Please reproduce, exactly and with nothing else, every line from the one containing "Our client would like the bounding box for the black arm" through the last line of the records below.
[[ SOURCE INFORMATION, beginning ]]
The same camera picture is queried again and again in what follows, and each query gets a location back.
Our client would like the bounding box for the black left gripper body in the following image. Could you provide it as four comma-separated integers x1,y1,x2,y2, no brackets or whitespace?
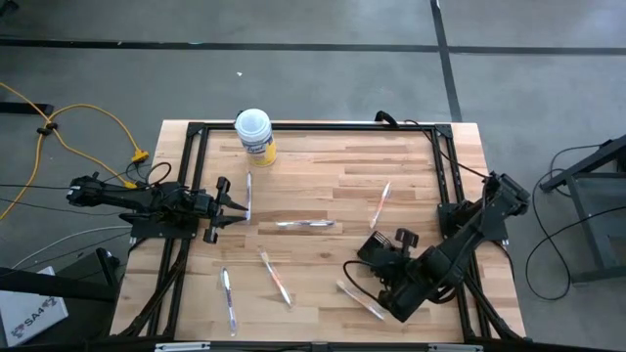
185,176,234,245

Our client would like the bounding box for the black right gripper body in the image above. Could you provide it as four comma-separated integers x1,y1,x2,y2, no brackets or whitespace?
361,227,422,289

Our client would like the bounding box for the orange toothbrush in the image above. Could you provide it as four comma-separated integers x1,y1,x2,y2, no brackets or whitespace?
369,181,392,230
335,279,387,322
257,249,294,308

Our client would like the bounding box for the yellow Lysol wipes canister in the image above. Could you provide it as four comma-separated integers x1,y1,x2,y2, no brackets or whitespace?
234,108,278,168

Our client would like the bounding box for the black floor tape strip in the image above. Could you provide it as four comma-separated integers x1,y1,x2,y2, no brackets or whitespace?
429,0,464,123
0,37,626,56

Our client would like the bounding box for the black stand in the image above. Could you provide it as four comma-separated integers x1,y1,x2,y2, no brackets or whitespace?
0,246,122,302

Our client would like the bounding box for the black floor bar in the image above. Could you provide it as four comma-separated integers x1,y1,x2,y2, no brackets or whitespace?
0,102,55,116

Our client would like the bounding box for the white SA4 box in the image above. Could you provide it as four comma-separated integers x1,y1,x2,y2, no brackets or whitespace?
0,266,69,348

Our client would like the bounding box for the black side table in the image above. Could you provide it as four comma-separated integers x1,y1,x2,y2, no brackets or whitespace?
539,134,626,285

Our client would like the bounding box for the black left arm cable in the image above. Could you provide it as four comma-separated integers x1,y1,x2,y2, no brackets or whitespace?
125,161,173,190

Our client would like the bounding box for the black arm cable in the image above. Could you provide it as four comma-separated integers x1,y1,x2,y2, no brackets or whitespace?
125,161,173,190
403,119,493,180

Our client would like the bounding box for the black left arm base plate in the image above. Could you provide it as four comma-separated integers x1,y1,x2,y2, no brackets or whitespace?
119,209,200,241

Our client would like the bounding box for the yellow extension cable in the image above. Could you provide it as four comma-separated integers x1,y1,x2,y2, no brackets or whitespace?
0,127,139,222
0,81,151,163

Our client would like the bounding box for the silver bracket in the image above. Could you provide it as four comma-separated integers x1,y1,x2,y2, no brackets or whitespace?
155,341,211,352
428,343,484,352

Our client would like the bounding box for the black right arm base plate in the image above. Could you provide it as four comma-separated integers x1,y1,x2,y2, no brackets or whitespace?
437,199,510,245

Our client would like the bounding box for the black aluminium table frame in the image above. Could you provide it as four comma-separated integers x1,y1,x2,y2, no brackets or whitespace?
110,120,527,346

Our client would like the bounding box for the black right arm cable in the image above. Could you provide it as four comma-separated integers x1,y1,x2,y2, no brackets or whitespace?
403,119,493,180

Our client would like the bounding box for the grey floor cable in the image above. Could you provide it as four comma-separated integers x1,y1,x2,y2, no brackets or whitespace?
10,224,134,271

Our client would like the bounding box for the black floor cable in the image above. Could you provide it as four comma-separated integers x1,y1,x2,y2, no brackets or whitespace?
0,183,74,191
525,143,626,302
[[ SOURCE INFORMATION, end ]]
**RESPONSE TO THIS EXERCISE:**
Our client would like the bounding box for the black arm cable in the image above. Could you provide it as four comma-separated integers x1,y1,x2,y2, no brackets or whitespace?
125,161,173,190
403,119,493,180

Our client would like the bounding box for the black left arm base plate in the image above. Could you provide it as four comma-separated integers x1,y1,x2,y2, no brackets or whitespace?
119,209,200,241

Our client would like the bounding box for the yellow extension cable in the image above. Could you provide it as four comma-separated integers x1,y1,x2,y2, no brackets or whitespace?
0,127,139,222
0,81,151,163

Our client would like the bounding box for the silver bracket in the image above. Could you provide it as four comma-separated integers x1,y1,x2,y2, no brackets or whitespace?
155,341,211,352
428,343,484,352

Our client would like the bounding box for the black right arm base plate in the image above. Could you provide it as four comma-separated integers x1,y1,x2,y2, no brackets or whitespace?
437,199,510,245

Our client would like the bounding box for the black aluminium table frame in the image above. Could you provide it as four comma-separated integers x1,y1,x2,y2, no brackets or whitespace?
110,120,527,346

Our client would like the bounding box for the black right arm cable in the image above. Could you provide it as four comma-separated integers x1,y1,x2,y2, no brackets or whitespace?
403,119,493,180

Our client would like the bounding box for the grey floor cable in the image above. Could you provide it as four comma-separated integers x1,y1,x2,y2, no brackets or whitespace?
10,224,134,271

Our client would like the bounding box for the black floor cable in the image above. Could you provide it as four comma-separated integers x1,y1,x2,y2, no brackets or whitespace?
0,183,74,191
525,143,626,302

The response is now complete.